_The data_
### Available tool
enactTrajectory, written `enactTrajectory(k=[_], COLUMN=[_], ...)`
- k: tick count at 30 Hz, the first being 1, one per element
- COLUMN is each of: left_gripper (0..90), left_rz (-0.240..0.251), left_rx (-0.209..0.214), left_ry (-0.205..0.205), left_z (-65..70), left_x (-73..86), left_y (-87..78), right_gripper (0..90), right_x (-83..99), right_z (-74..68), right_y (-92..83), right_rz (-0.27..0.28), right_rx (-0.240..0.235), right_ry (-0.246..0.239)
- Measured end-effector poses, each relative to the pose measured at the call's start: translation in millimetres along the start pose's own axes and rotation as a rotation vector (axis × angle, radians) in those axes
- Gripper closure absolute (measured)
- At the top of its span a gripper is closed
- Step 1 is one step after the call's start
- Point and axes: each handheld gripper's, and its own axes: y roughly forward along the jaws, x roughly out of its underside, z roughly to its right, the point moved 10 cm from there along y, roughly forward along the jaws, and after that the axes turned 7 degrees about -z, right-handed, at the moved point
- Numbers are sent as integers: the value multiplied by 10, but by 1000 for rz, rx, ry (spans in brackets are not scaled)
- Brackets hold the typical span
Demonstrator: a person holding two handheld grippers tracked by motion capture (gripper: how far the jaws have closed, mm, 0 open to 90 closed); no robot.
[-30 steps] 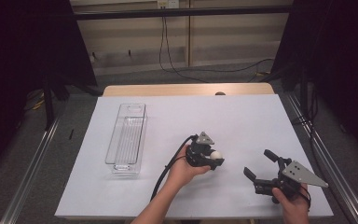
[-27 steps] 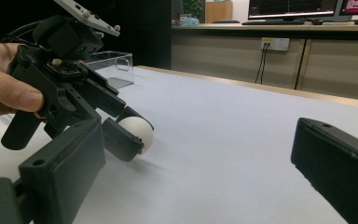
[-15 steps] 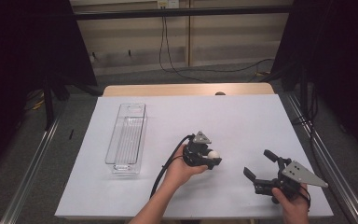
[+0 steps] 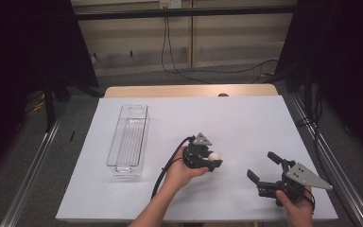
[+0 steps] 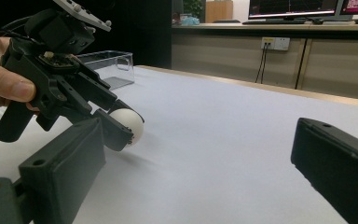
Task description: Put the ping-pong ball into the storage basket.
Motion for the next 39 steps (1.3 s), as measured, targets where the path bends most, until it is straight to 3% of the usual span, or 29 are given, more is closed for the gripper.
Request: enactTrajectory(k=[12,16,21,39], left_gripper=[512,512,512,512], left_rz=[6,-10,8,-3], left_rx=[13,-3,9,-8], left_ry=[-18,-16,-29,-40], left_z=[-13,-37,-31,-101], left_x=[23,40,36,98], left_y=[-34,-57,-52,-125], right_gripper=[25,26,26,26], right_x=[-4,-3,-5,-4], right_z=[7,9,6,8], right_y=[-3,-2,-6,-7], right_rz=[3,3,4,3], right_rx=[5,6,4,5], right_ry=[5,4,5,4])
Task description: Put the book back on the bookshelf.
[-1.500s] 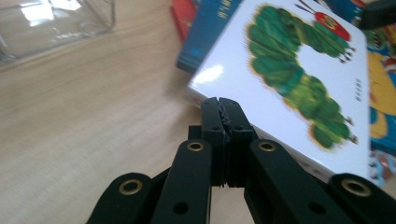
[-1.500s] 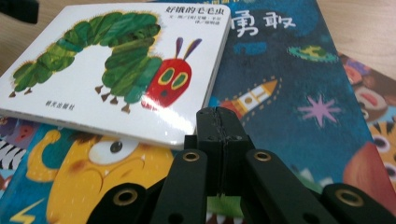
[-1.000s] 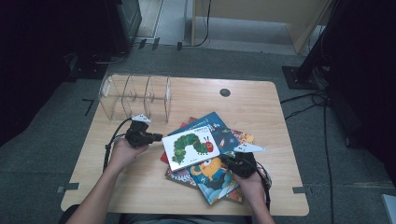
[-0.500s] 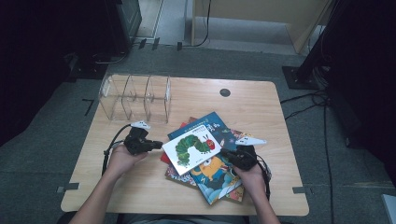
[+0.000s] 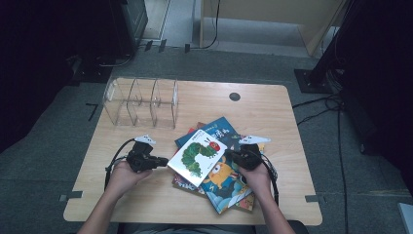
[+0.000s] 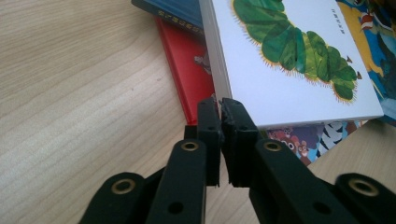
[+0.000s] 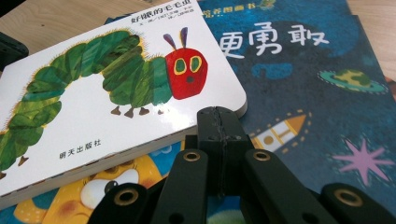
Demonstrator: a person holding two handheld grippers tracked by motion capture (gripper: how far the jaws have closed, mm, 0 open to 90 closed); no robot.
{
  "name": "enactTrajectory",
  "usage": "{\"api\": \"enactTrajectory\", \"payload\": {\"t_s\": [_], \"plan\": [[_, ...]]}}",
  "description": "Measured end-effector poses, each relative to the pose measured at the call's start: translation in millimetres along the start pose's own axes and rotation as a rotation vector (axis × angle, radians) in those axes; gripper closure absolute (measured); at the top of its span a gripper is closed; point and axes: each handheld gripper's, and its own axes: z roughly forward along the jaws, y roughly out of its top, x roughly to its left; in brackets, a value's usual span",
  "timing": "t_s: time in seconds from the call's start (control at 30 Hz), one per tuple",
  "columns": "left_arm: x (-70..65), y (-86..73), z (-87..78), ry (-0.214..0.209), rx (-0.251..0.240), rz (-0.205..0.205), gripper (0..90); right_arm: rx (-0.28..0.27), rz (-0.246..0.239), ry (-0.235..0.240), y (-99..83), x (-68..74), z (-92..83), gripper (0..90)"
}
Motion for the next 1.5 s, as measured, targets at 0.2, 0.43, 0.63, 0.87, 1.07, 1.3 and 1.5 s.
{"api": "enactTrajectory", "payload": {"t_s": [0.2,0.43,0.63,0.87,1.07,1.3,1.5], "plan": [[2.5,3.9,-7.1,0.021,-0.045,-0.019,53.8,0.000,-0.015,-0.005,2.2,2.0,3.0,90.0],[1.8,13.1,0.3,0.011,-0.014,-0.020,37.8,0.011,-0.030,-0.011,1.0,6.5,1.0,89.9],[1.3,22.9,7.3,-0.025,-0.018,-0.048,32.2,0.014,-0.053,-0.011,-4.1,15.9,-1.4,89.7],[-3.8,31.3,15.3,-0.020,0.000,-0.013,27.3,0.013,-0.087,-0.016,-10.4,29.3,-3.3,89.4],[-5.1,38.0,23.1,-0.032,0.027,-0.016,27.1,0.010,-0.096,-0.017,-15.0,37.7,-4.7,88.7],[-9.3,44.6,28.3,-0.028,0.060,0.012,26.4,0.007,-0.126,-0.016,-18.7,49.0,-3.4,88.1],[-11.4,51.1,39.4,-0.031,0.115,0.024,26.7,0.010,-0.120,-0.006,-17.9,47.6,-2.7,88.3]]}}
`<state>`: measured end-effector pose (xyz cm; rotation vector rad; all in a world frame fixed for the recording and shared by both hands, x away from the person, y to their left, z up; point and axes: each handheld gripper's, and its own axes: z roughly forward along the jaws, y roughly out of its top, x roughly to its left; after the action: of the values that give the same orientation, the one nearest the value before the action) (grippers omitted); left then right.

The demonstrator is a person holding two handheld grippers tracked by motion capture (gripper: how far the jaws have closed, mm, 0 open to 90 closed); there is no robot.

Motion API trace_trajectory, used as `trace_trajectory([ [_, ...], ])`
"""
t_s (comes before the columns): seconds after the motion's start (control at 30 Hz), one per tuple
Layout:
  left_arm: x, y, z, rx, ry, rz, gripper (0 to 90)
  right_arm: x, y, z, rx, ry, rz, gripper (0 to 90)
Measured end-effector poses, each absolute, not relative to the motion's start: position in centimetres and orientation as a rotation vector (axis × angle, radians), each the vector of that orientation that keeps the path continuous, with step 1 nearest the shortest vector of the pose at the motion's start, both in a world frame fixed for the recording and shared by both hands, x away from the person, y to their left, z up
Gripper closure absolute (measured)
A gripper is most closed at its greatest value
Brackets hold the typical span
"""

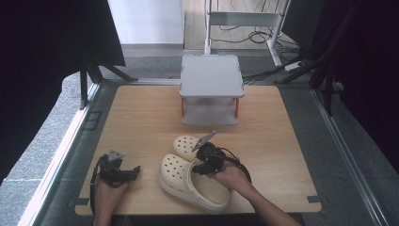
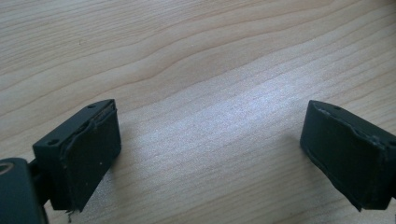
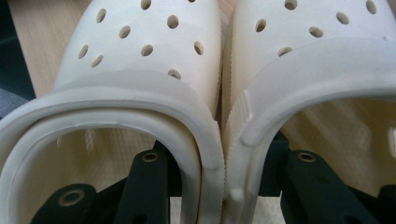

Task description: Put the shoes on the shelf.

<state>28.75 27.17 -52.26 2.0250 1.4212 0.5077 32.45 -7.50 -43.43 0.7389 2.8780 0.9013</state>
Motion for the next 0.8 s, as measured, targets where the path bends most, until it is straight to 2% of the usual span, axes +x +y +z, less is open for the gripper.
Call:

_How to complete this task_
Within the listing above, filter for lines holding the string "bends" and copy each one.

_Solution for this task_
Motion for the next 39 steps (1.3 s), as measured, targets where the path bends most, until it is straight to 3% of the usual span, or 29 are given, more is closed for the gripper.
Motion for the next 0.8 s, as measured, targets where the path bends most, until it is straight to 2% of the usual span, axes +x +y +z, less is open for the gripper.

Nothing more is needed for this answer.